## Your goal
Leave out the pictures and return every entry exactly as it appears.

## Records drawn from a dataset
◆ ◆ ◆ ◆

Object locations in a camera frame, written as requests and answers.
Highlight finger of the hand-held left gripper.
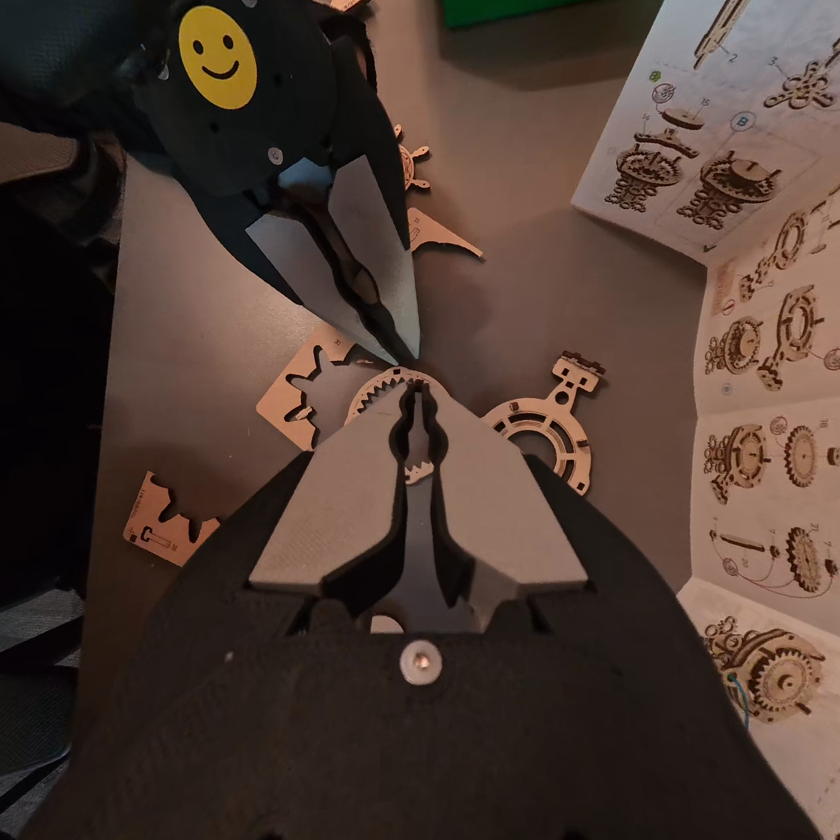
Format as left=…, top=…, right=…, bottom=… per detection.
left=279, top=157, right=422, bottom=360
left=245, top=211, right=400, bottom=366

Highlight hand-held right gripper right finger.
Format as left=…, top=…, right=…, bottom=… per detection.
left=420, top=382, right=593, bottom=632

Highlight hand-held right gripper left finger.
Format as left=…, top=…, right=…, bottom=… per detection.
left=248, top=381, right=424, bottom=618

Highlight wooden ring gear teeth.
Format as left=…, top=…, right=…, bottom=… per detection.
left=343, top=366, right=460, bottom=487

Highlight curved wooden scrap piece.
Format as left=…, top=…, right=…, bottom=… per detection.
left=406, top=206, right=485, bottom=262

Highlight wooden ship wheel part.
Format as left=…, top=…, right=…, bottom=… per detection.
left=394, top=125, right=433, bottom=194

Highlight wooden scrap sheet gear cutout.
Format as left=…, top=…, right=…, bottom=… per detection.
left=256, top=325, right=368, bottom=450

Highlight large wooden part sheet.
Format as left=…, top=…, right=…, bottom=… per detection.
left=122, top=470, right=222, bottom=567

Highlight green box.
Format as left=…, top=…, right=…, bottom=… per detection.
left=443, top=0, right=664, bottom=30

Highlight blue thread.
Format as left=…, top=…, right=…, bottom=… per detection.
left=727, top=675, right=754, bottom=731

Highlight folded paper instruction sheet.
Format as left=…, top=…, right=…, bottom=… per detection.
left=570, top=0, right=840, bottom=840

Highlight round wooden frame with handle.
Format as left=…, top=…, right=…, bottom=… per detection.
left=482, top=351, right=606, bottom=496

◆ ◆ ◆ ◆

## Answer to this task
Object locations in a camera frame, written as requests and answers.
Highlight finger of the hand-held left gripper.
Format as left=…, top=…, right=…, bottom=… per detection.
left=279, top=157, right=422, bottom=360
left=245, top=211, right=400, bottom=366

Highlight hand-held right gripper right finger.
Format as left=…, top=…, right=…, bottom=… per detection.
left=420, top=382, right=593, bottom=632

Highlight hand-held right gripper left finger.
Format as left=…, top=…, right=…, bottom=… per detection.
left=248, top=381, right=424, bottom=618

Highlight wooden ring gear teeth.
Format as left=…, top=…, right=…, bottom=… per detection.
left=343, top=366, right=460, bottom=487

Highlight curved wooden scrap piece.
Format as left=…, top=…, right=…, bottom=… per detection.
left=406, top=206, right=485, bottom=262

Highlight wooden ship wheel part.
Format as left=…, top=…, right=…, bottom=… per detection.
left=394, top=125, right=433, bottom=194

Highlight wooden scrap sheet gear cutout.
Format as left=…, top=…, right=…, bottom=… per detection.
left=256, top=325, right=368, bottom=450

Highlight large wooden part sheet.
Format as left=…, top=…, right=…, bottom=… per detection.
left=122, top=470, right=222, bottom=567

Highlight green box.
Format as left=…, top=…, right=…, bottom=… per detection.
left=443, top=0, right=664, bottom=30

Highlight blue thread.
Format as left=…, top=…, right=…, bottom=… per detection.
left=727, top=675, right=754, bottom=731

Highlight folded paper instruction sheet.
Format as left=…, top=…, right=…, bottom=… per detection.
left=570, top=0, right=840, bottom=840

Highlight round wooden frame with handle.
Format as left=…, top=…, right=…, bottom=… per detection.
left=482, top=351, right=606, bottom=496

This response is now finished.